Human Brain Cells Make Mice Smart
2013 03 08
By R. Douglas Fields | Scientific American
Study shows that intelligence derives from brain cells other than neurons
A team of neuroscientists has grafted human brain cells into the brains of mice and found that the rodents’ rate of learning and memory far surpassed that of ordinary mice. Remarkably, the cells transplanted were not neurons, but rather types of brain cells, called glia, that are incapable of electrical signaling. The new findings suggest that information processing in the brain extends beyond the mechanism of electrical signaling between neurons.
The experiments were motivated by a desire to understand the functions of glia and test the intriguing possibility that non-electric brain cells could contribute to information processing, cognitive ability, and perhaps even the unparalleled cognitive ability of the human brain, which far exceeds that of any other animal.

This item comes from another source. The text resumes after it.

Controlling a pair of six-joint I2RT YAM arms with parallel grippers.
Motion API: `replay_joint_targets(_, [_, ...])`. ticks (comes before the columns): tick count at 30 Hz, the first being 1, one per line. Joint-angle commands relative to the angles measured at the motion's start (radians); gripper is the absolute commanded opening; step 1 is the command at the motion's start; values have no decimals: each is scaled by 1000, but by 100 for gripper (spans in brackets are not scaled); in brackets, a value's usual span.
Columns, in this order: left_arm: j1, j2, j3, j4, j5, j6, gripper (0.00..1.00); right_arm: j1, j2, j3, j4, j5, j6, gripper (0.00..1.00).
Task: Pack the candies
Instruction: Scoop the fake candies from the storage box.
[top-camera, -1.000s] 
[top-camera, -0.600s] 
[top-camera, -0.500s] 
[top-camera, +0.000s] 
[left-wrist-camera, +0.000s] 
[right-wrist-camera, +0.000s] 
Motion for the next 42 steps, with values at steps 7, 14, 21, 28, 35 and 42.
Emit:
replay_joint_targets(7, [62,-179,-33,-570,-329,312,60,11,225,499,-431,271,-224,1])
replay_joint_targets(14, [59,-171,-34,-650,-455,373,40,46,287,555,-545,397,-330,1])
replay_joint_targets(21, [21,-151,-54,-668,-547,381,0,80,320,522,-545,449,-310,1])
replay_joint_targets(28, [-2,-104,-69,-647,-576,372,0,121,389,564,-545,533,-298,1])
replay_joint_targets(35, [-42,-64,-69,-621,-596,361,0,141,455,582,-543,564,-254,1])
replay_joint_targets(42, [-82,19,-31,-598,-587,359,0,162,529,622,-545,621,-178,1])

Current thinking about how the brain operates at a cellular level rests on a foundation established over a century ago by the great Spanish neuroanatomist and Nobel Prize winner, Ramon ý Cajal, who conceived the “Neuron Doctrine.” This doctrine states that all information processing and transmission in the nervous system takes place by electrical signals passing through neurons in one direction, entering through synapses on the neuron’s root-like dendrites and then passing out of the neuron through its wire-like axon as high-speed electrical impulses that stimulate the next neuron in a circuit through points of close apposition called synapses. All thinking of how the brain receives sensory input, performs computational analysis, generates thoughts, emotions, and behaviors, rests on the Neuron Doctrine.
The possibility that glia, which lack any of the tell-tale attributes of neurons (dendrites, synapses, or axons) could contribute to information processing and cognition is well beyond traditional thinking.
White cell is human astrocyte with the unique long tendrils that penetrate multiple layers of grey matter (yellow arrowheads).